Okay, I want S to be linearly independent. Done. Now, I want to tranform them under the linear transformation T:R^n -> R^m.

Now I have a new set of vectors R such that {T(v1), T(v2), T(v3), ... T(vn)}.

Is this set R linearly independent or dependent? How would you prove this?

You can try to solve the new set of vectors. If there's a solution other than a₁ = 0, a₂ = 0... for a₁*T(v1) + a₂*T(v2) ... = 0, then the set is linearly dependent. If the only solution to a₁*T(v1) + a₂*T(v2) ... = 0 is the trivial solution (all zeros), the set is linearly independent.
Someone else confirm? My linear algebra is a little rusty.

From the definition that if T:R^n -> R^m is a linear transformation (which it is in the above question) only if all vectors v, u and scalars c...
a) T(u + v) = T(u) + T(v)
b) T(cu) = cT(u)

From the question we have a linear transformation T and the set of vectors S = {v1, v2, v3, ..., vn} is a linearly independent set in R^n. The the set R = {T(v1), T(v2), ..., T(vn)} could not possibly be independent. I would say it is dependent, because relationships (a) and (b) hold. Can anyone give me an example of this or a proof? I am working on one.

Thanks.

Ah, I misunderstood your question. Hopefully I read it correctly this time.

The set R could be independent. Say you had v1 = (1,0), v2 = (0,1), and your transformation resulted in T(v1) = (2, 0, 0), T(v2) = (0, 2, 0). These vectors are still linearly independent.

So you are saying that the new set R is linearly independent? How sure?

Just say you had the set S = {v1, v2, v3} in R^3.
v1 = (1, 1, 1)
v2 = (1, 1, 0)
v3 = (1, 0, 0)
(all these vectors are linearly independent)
Let T: R^3 -> R^2 be a linear transformation such that
T(v1) = (1, 0)
T(v2) = (2, -1)
T(v3) = (4, 3)
We call R = {T(v1), T(v2), T(v3)}. Each vector in R is linearly independent and I claim that no matter what the transformation T is (so long as it is linear) and for any set of linearly independent vectors S, the resulting set R will always contain linearly independent vectors.

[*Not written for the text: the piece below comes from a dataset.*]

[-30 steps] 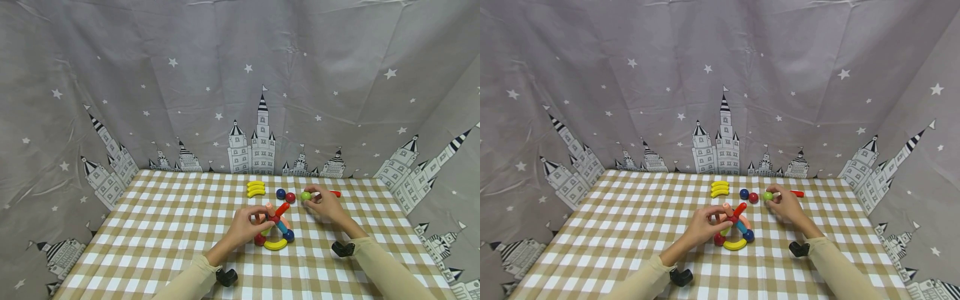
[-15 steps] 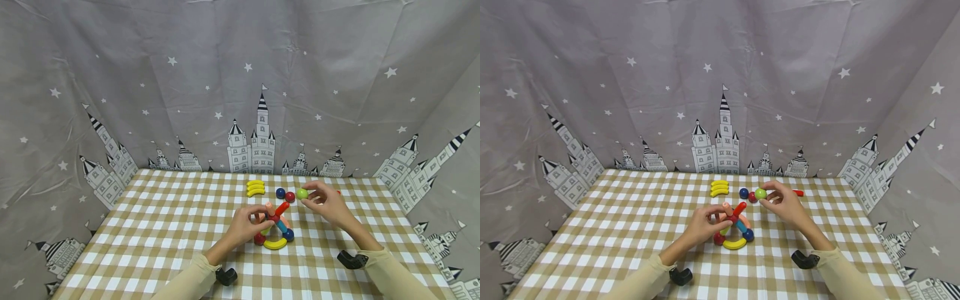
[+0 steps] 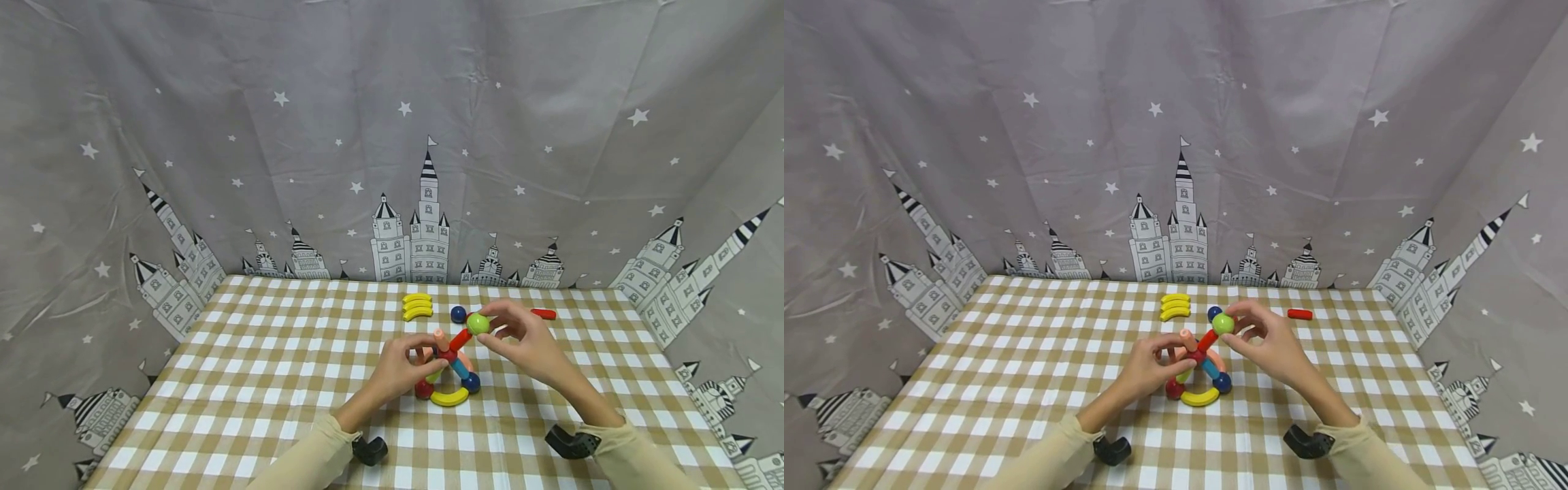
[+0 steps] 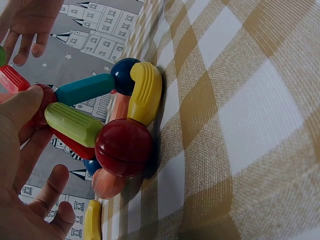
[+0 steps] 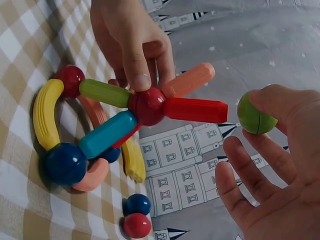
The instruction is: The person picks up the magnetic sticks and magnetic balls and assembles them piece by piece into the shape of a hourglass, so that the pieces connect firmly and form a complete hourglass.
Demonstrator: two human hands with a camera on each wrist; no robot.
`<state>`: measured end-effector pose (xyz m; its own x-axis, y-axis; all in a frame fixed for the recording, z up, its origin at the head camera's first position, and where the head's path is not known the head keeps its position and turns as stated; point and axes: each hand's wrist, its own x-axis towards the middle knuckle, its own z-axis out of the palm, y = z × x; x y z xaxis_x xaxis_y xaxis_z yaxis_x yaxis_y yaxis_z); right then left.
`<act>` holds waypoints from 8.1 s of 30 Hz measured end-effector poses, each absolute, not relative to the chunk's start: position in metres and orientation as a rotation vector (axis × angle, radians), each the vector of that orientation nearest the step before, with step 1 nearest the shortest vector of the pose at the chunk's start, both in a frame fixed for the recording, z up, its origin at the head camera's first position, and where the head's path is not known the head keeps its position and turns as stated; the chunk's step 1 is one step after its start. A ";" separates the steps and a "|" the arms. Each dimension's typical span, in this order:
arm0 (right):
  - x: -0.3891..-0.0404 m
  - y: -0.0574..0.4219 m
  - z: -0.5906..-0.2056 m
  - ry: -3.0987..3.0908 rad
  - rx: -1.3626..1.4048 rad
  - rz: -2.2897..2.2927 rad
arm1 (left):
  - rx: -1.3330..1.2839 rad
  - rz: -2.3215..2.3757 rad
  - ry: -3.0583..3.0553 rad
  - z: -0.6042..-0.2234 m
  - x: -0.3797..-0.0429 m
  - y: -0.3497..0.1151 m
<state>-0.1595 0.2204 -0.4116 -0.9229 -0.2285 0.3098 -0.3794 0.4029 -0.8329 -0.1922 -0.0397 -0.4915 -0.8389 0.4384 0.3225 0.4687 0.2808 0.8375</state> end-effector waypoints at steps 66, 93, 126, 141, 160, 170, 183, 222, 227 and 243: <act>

This last claim I think is true but I am probably wrong. Can anyone tell me I am right or wrong?

Cheers

I'm not saying R is independent or dependent, just that it's not necessarily dependent. Gotta run to a meeting.

Consider this: The function f(v)= 0, that takes EVERY vector into the 0 vector, is a linear transformation (prove that!).

If S is an independent set of vectors, then f(S) consists of the single vector {0}! What does that tell you?

How can you say that the vectors in R are independent? They are only 2-D and you have 3 of them.

I'll give you an example of coefficients that show the dependence:

a₁ = -10, a₂ = 3, a₃ = 1.

Any common multiple of them will of course also show dependence.

Let v be any vector in V. Since 0v = 0 we have f(0) = f(0v) = 0f(v) = 0. This preserves linear combinations hence f is linear.

Is that right?

___QUESTION___
If you have a linear transformation T : R^n -> R^m and you also have a set of linearly independent vectors S = {v1, v2, ..., vn} in R^n, then is the set of vectors R = {T(v1), T(v2), ..., T(vn)} linearly independent or dependent? I need this answered.
__

Okay bad choice of example combined with 3am sleepiness. You are totally right.

Good question. If S is an independent set of vectors then after the linear transformation is must contain the 0 vector? Is that what you are saying? Then the set of vectors in S that maps into 0 is the kernel of S. Does this help me work out the question above?

No, it's not at right! According to that proof, any function that takes the 0 vector into 0 is a linear transformation: and that's NOT true!

It is not enough to look only at f(0). For the function such that f(v)= 0 for all v, f(u+ v)= 0 and f(u)+f(v)= 0+ 0= 0 for f(u+v)= f(u)+ f(v) for ALL u and v. f(kv)= 0 and kf(v)= k*0= 0 so f(kv)= kf(v) for ALL vectors v and numbers k (not just k=0).

No, that's not what I'm saying. The point is that the set of "transformed" vectors consists ONLY of the 0 vector and so is NOT independent. If {v₁,v₂,...v_n} is a set linearly independent and f a linear transformation, the set {f(v₁),f(v₂),...f(v_n)} is NOT necessarily linearly independent. Whether the resulting set is independent or not depends upon the specific linear transformation.

By the way, you also said "Each vector in R is linearly independent". That doesn't make sense. Individual vectors are not "linearly independent". "Linear independence" depends on the SET.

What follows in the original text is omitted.